Occasionally, there will be one or two members of our book club who haven’t finished the book for the month, but hardly ever without good reason.  Tough deadlines, heavy travel, illness.  I don’t know that I’ve ever heard someone say, “Well, I just didn’t get around to it.”  Our group comprises two professors, several business owners, working moms, single women, and stay-at-home moms.  Our ages range from oh, I don’t know, probably mid-thirties to mid-sixties, which creates wonderfully diverse discussions.  Because we are in many different stages of life and have such different vocations, we don’t get mired down in naptime and diaper discussions, which is easy to do when you gather with same-stage-of-life friends.  We’re not anti-social, of course.  We show up, we pour the wine, we laugh for a bit, and usually within half an hour one of us says, “Hey, should we get started?”  And the thing is, we do.  Everyone wants to.  We love books, and we’re there to share what we think, and to learn what everyone else thinks, about the book we just read.

We choose our books thoughtfully, usually twice a year.  Because we live in West Michigan, with snowy winters that encourage lots of reading by the fireplace, and sunny, bright, summers that don’t, we choose one long book for the summer and don’t meet during June, July, and August.  In May, we all bring some suggestions—books that have been recommended to us, books our mothers loved, books we saw at the library, or books we heard reviewed—and we sort through them, toss out ideas, and choose enough books to get us through Christmastime.  Then, at the December meeting, we do it all over again and choose the books for the rest of the year.  This May, however, we had so many great books to choose from, and such enthusiasm, that we actually chose books for the entire year.   A definite first!  We’re all looking forward to relaxing by the fire with spiced wine or cider while we enjoy a little more time dissecting November’s book choice.

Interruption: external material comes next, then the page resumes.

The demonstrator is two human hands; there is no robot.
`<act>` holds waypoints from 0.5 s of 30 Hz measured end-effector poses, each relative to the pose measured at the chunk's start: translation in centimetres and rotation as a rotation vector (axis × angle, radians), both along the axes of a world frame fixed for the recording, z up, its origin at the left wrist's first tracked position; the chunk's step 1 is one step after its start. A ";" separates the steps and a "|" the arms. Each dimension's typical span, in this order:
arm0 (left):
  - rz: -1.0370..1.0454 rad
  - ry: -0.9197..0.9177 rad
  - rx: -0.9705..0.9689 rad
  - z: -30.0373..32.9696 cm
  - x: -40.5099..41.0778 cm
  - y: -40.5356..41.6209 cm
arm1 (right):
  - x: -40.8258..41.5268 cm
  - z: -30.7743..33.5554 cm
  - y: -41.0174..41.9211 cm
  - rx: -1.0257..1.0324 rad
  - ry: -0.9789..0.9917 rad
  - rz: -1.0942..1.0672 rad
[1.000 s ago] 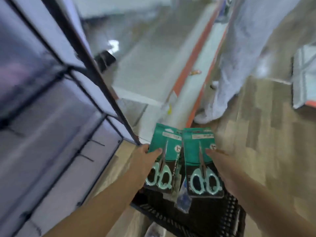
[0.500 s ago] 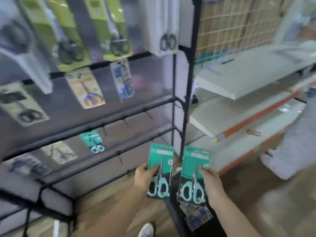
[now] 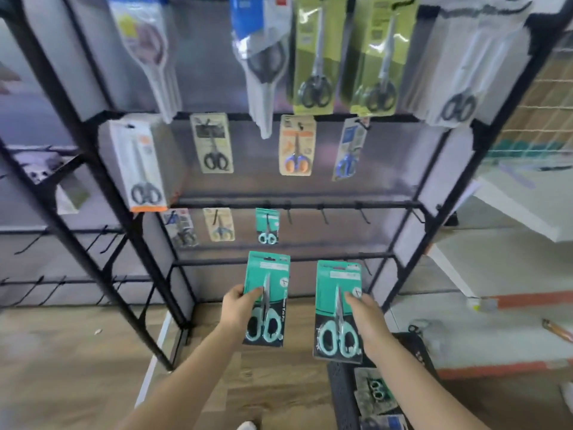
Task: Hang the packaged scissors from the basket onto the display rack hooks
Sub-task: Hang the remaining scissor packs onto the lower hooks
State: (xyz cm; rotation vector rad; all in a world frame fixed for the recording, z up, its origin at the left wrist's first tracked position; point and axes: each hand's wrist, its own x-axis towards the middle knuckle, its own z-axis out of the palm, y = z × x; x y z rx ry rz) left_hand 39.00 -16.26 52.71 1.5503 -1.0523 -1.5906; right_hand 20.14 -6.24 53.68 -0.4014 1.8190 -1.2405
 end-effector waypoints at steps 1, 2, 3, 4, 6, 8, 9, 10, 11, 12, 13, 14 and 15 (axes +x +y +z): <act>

We are deliberate about the books we choose, and try to read an amalgam of fiction, non-fiction, business, biography, and the rest.  Although I’m sure that most of us pick up some beachy-reads in the summer, our summer book club selection isn’t one.  A few years ago we picked two for the summer, and each read one or the other (a couple very ambitious members read both):  John Adams, by David McCullough and Theodore Rex, by Edmund Morris.  I can confirm that if you take a very large, hardcover, John Adams to the pool, you will be relegated to the “very weird” category by all of the other women there with their Janet Evanovich

One of the books we read this year, Three Cups of Tea, is Greg Mortenson’s story about how failing to climb a Himalayan peak called K2 changed the course of his life.  The book is about his promise to a Pakistani village to return and build a school, for girls, in their remote, isolated village.  It’s about his decision, his trials, his perseverance, his wife.  He succeeded in building that first school (don’t worry, that doesn’t ruin the book for you; read it anyway), and has gone on to build 73 more with the help of his Central Asia Institute.  Nicholas Kristof wroten an article in the NY Times last Sunday, It Takes a School, Not Missles, which admittedly has a political slant, but nonetheless sums up Greg Mortenson’s accomplishments quite nicely. 

Three Cups of Tea probably isn’t a book I would’ve picked up on my own.  Nor is A Fine Balance, by Rohinton Mistry which has become one of my all-time favorites, or Zadie Smith’s White Teeth, which everyone else loved but was one of the few books, in all these years, that I didn’t connect with.  Exposure to books that are off my radar, hearing opinions and ideas that rub the edges of mine, and the joy of knowing these women and sharing these books with them is worth the sleep I miss when I’m still finishing a book at 1:00 AM the night before book club.  Or being put in the “very weird” category when I’m reading at the pool.  Definitely worth it.